• _What you need to do_
Please give an exact transcription of the records shown below.

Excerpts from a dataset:
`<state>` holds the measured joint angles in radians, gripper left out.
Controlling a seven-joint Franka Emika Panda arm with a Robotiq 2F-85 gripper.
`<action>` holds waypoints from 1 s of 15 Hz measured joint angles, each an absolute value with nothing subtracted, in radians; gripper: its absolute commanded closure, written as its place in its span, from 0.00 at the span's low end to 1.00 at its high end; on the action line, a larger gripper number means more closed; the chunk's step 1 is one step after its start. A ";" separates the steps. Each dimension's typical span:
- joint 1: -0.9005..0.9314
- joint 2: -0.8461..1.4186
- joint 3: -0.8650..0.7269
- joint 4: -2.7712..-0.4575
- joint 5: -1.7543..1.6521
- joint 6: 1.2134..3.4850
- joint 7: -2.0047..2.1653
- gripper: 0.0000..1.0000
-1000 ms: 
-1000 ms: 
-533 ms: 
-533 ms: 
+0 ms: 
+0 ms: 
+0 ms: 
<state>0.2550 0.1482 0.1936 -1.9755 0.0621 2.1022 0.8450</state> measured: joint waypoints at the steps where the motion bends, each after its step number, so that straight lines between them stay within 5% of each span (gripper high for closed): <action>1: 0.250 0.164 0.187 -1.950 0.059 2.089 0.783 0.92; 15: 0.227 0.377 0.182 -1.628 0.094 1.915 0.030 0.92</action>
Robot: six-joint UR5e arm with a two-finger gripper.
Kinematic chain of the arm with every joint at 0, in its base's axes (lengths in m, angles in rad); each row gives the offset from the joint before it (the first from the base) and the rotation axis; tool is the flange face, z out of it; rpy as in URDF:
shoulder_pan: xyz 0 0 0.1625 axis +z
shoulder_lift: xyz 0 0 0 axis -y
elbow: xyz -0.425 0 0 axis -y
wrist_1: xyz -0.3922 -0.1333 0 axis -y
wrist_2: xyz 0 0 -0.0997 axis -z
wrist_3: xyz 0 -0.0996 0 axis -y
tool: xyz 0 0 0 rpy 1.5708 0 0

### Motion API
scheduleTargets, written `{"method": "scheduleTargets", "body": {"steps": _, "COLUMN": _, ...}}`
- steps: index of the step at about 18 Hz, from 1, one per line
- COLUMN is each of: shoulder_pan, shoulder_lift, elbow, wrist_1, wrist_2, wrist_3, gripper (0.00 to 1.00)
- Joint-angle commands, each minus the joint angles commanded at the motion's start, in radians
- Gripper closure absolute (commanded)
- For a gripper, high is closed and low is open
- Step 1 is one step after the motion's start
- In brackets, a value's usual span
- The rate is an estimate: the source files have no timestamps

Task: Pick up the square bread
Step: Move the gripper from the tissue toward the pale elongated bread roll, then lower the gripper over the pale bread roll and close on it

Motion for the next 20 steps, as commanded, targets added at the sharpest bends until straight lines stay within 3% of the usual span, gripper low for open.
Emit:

• _Answer to this problem_
`<state>` holds the measured joint angles in radians, gripper left out.
Controlling a seven-joint Franka Emika Panda arm with a Robotiq 2F-85 gripper.
`<action>` holds waypoints from 1 s of 15 Hz measured joint angles, each an absolute value with nothing subtracted, in radians; gripper: its absolute commanded closure, written as its place in its span, from 0.00 at the span's low end to 1.00 at its high end; on the action line, a larger gripper number means more closed; the chunk's step 1 is one step after its start. A ";" separates the steps. Each dimension's typical span:
- joint 1: -0.9005..0.9314
- joint 2: -0.8461..1.4186
- joint 3: -0.8650..0.7269
- joint 4: -2.7712..-0.4575
- joint 5: -1.7543..1.6521
- joint 6: 1.2134..3.4850
- joint 7: -2.0047..2.1653
- gripper: 0.0000..1.0000
-1000 ms: 
-1000 ms: 
-533 ms: 
-533 ms: 
+0 ms: 
+0 ms: 
+0 ms: 
<state>0.2550 0.1482 0.1936 -1.9755 0.0621 2.1022 0.8450</state> measured: joint waypoints at the steps where the motion bends, each after its step number, so that straight lines between them stay within 5% of each span (gripper high for closed): <action>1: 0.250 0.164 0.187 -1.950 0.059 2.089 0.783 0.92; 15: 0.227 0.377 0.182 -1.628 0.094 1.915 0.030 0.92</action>
Robot: six-joint UR5e arm with a two-finger gripper.
Kinematic chain of the arm with every joint at 0, in its base's axes (lengths in m, angles in rad); each row gives the offset from the joint before it (the first from the base) and the rotation axis; tool is the flange face, z out of it; rpy as in URDF:
shoulder_pan: xyz 0 0 0.1625 axis +z
shoulder_lift: xyz 0 0 0 axis -y
elbow: xyz -0.425 0 0 axis -y
wrist_1: xyz -0.3922 -0.1333 0 axis -y
wrist_2: xyz 0 0 -0.0997 axis -z
wrist_3: xyz 0 -0.0996 0 axis -y
tool: xyz 0 0 0 rpy 1.5708 0 0

### Motion API
scheduleTargets, written `{"method": "scheduleTargets", "body": {"steps": _, "COLUMN": _, ...}}`
- steps: index of the step at about 18 Hz, from 1, one per line
- COLUMN is each of: shoulder_pan, shoulder_lift, elbow, wrist_1, wrist_2, wrist_3, gripper (0.00 to 1.00)
- Joint-angle commands, each minus the joint angles commanded at the motion's start, in radians
- Gripper closure absolute (commanded)
- For a gripper, high is closed and low is open
- Step 1 is one step after the motion's start
- In brackets, a value's usual span
- The rate is an estimate: the source files have no timestamps

Task: Pick up the square bread
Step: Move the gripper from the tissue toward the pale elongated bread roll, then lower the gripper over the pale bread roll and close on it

Motion for the next 20 steps, as commanded, targets added at the sharpest bends until straight lines stay within 3% of the usual span, gripper low for open.
Emit:

Exercise complete, with nothing further to add.